Un autre malade nous surprenait également. Chaque fois que sa plaie était sur le point de se guérir, il était pris d’une dysenterie effrayante qui retardait sa guérison. Ceci parut suspect au docteur Duchesne, qui me pria de guetter cet homme. Et nous eûmes, au bout d’un assez long temps, la certitude que le blessé avait imaginé la plus comique invention.

Il couchait près du mur et n’avait donc pas de voisin d’un côté. Il travaillait la nuit à limer le cuivre de son lit. Il faisait tomber le résidu de son travail dans un petit pot de pharmacie qui avait renfermé un onguent quelconque. Quelques gouttes d’eau et du gros sel mêlés à la cendrée de cuivre composaient un empoisonnement qui faillit un jour coûter la vie à son inventeur. J’étais révoltée par ce stratagème. J’écrivis au Val-de-Grâce, et une voiture d’ambulance vint prendre le mauvais Français.

Mais, à côté de ces tristes êtres, que d’héroïsmes ! On m’amena un jour un jeune capitaine : un grand diable, taillé en hercule, ayant une tête superbe, au regard franc.

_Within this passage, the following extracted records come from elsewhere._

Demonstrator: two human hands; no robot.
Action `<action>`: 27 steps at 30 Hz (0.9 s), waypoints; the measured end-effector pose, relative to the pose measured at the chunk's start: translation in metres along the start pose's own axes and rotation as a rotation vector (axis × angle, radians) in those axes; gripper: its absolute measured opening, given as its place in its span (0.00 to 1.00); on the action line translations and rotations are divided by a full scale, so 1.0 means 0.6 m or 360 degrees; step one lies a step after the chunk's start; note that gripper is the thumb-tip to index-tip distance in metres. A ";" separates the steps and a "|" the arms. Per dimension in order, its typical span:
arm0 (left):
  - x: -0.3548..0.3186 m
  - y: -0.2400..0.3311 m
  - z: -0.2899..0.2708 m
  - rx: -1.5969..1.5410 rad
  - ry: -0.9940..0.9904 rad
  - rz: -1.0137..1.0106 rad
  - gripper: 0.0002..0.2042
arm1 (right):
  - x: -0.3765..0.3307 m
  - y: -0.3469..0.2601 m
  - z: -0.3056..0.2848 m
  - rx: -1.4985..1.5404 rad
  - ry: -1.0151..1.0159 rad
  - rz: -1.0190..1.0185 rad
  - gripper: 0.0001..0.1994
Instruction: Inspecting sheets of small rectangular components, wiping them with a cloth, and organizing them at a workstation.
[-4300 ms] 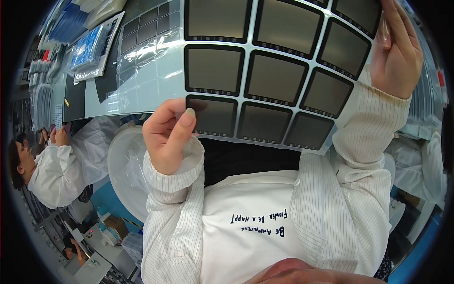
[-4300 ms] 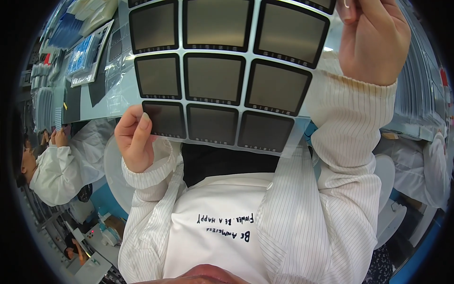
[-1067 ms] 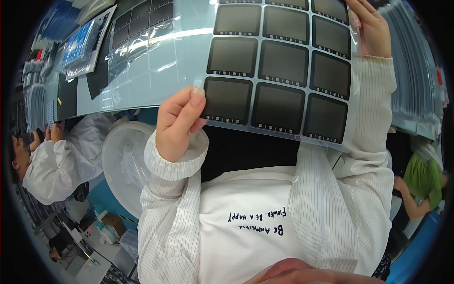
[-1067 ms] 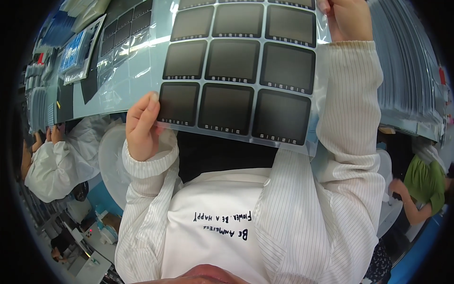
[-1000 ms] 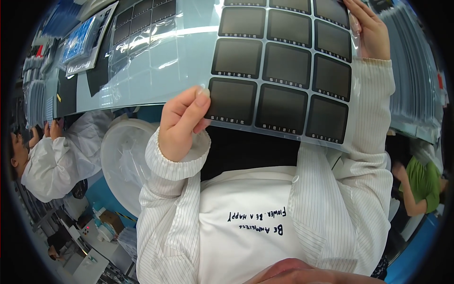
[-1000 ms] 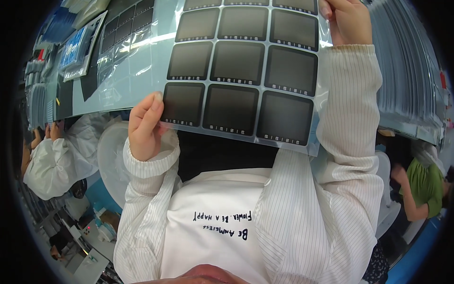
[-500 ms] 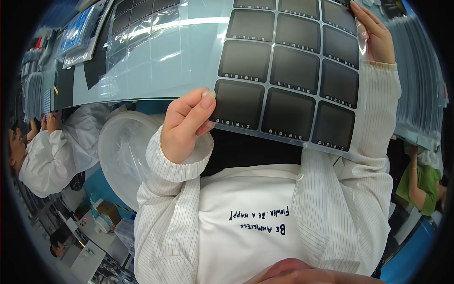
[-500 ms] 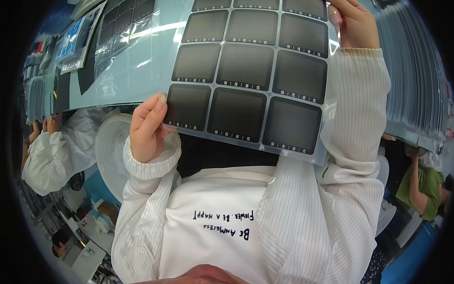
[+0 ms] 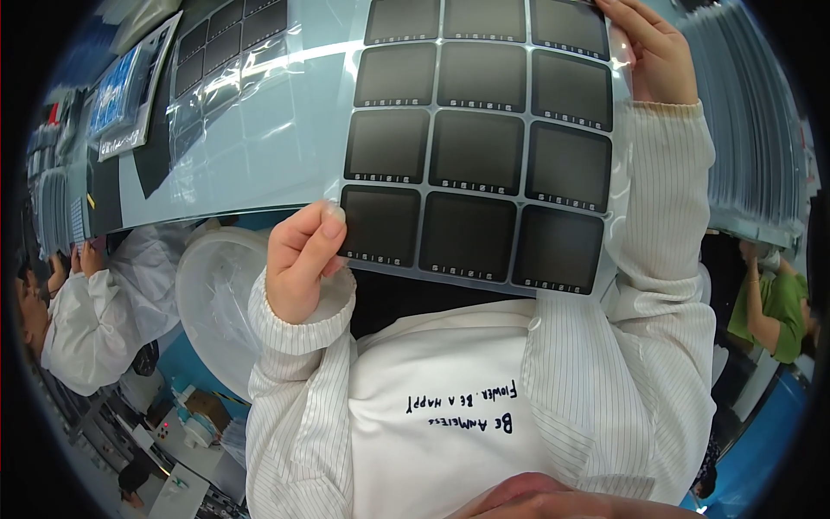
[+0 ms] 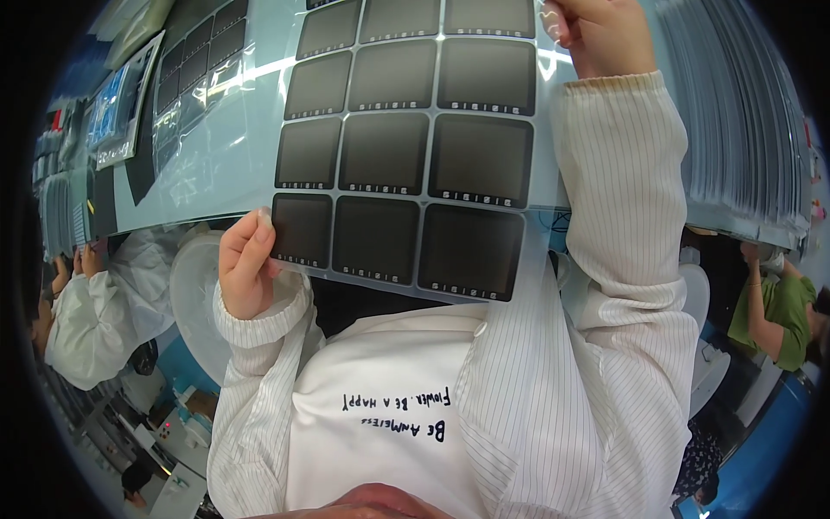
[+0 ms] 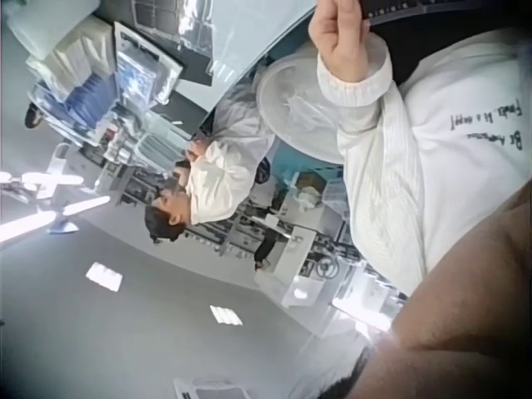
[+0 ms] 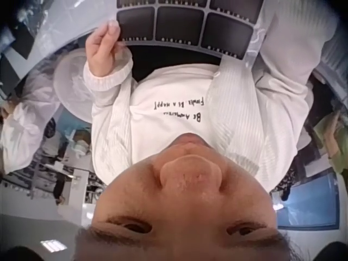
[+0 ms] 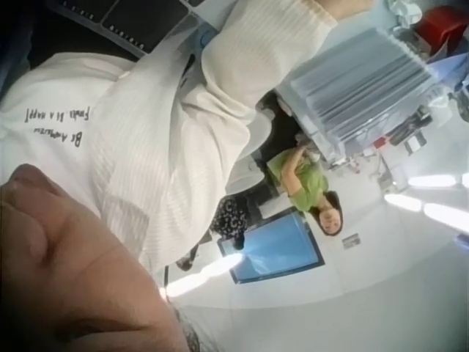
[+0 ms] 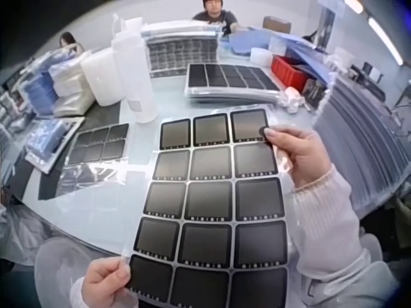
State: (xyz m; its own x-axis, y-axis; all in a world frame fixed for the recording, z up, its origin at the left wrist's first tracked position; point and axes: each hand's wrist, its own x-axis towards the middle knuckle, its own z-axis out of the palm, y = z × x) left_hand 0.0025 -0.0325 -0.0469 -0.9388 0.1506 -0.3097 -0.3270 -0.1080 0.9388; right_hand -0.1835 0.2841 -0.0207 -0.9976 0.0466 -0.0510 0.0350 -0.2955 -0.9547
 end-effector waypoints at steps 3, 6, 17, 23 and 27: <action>-0.001 -0.003 -0.004 -0.0015 0.0026 0.0012 0.11 | 0.001 0.002 -0.009 -0.0265 -0.0032 -0.0065 0.07; 0.000 -0.005 -0.005 -0.0044 0.0060 0.0012 0.11 | 0.002 0.006 -0.010 -0.0233 -0.0031 -0.0053 0.07; 0.000 -0.006 -0.008 0.0001 0.0026 0.0083 0.12 | 0.006 0.011 -0.001 -0.0136 -0.0105 0.0044 0.06; 0.003 -0.011 -0.009 0.0081 -0.0094 0.0160 0.12 | 0.002 0.005 0.002 -0.0157 -0.0065 0.0045 0.06; 0.011 -0.018 -0.008 0.0226 -0.0138 0.0322 0.12 | 0.000 -0.004 -0.006 -0.0149 -0.0037 0.0043 0.07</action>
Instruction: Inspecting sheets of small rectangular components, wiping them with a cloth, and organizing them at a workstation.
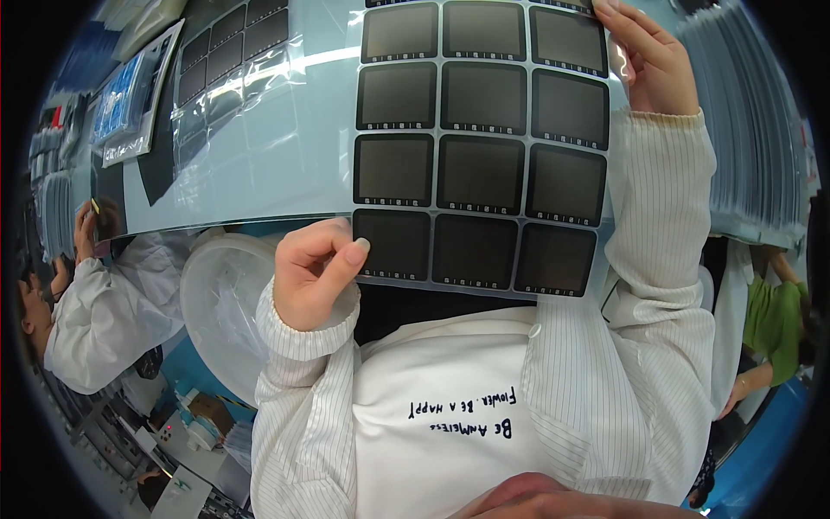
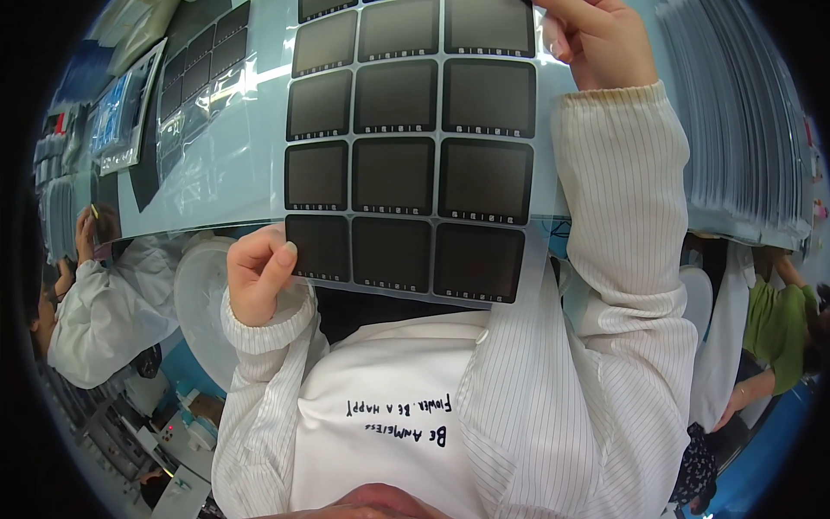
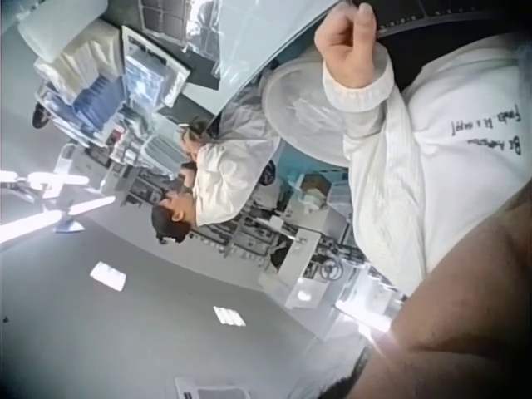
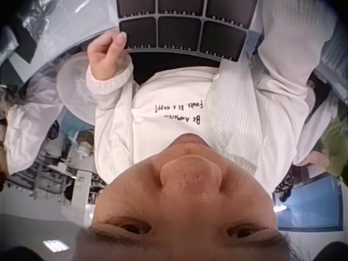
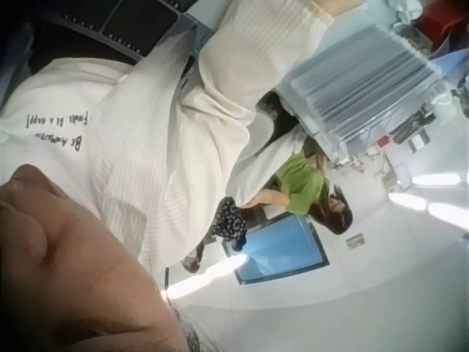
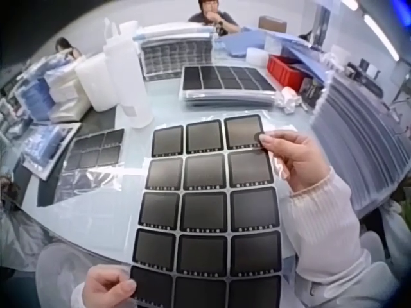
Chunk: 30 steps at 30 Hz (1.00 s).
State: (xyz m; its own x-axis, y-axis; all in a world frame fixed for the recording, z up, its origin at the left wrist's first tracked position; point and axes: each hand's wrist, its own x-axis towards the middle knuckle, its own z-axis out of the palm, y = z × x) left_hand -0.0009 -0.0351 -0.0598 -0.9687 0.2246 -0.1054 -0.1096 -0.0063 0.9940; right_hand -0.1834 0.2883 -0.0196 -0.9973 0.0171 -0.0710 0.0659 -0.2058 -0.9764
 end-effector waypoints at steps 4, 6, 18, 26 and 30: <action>0.001 0.004 0.004 0.0225 0.0037 0.0111 0.12 | 0.007 0.015 -0.041 -0.0292 -0.0141 -0.0127 0.13; -0.002 0.006 0.003 0.0297 0.0057 0.0125 0.12 | 0.007 0.024 -0.031 -0.0235 -0.0135 -0.0131 0.13; 0.005 0.003 0.009 0.0530 0.0097 0.0202 0.11 | -0.013 0.011 -0.005 -0.0280 -0.0063 -0.0124 0.12; 0.004 -0.001 0.016 0.0545 0.0197 0.0206 0.12 | -0.016 0.013 0.008 -0.0298 0.0026 -0.0078 0.13; 0.011 0.013 0.033 0.0478 0.0325 0.0073 0.13 | -0.011 0.020 0.020 -0.0362 0.0137 -0.0129 0.15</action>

Il fut inscrit sur mon livre : capitaine Menesson. Il avait reçu une balle dans le haut du bras à la naissance de l’épaule. Mais quand, aidée de l’infirmier, j’essayai doucement de lui enlever sa capote, trois balles tombèrent du capuchon qu’il avait relevé sur sa tête et je comptai seize trous de balle dans sa capote.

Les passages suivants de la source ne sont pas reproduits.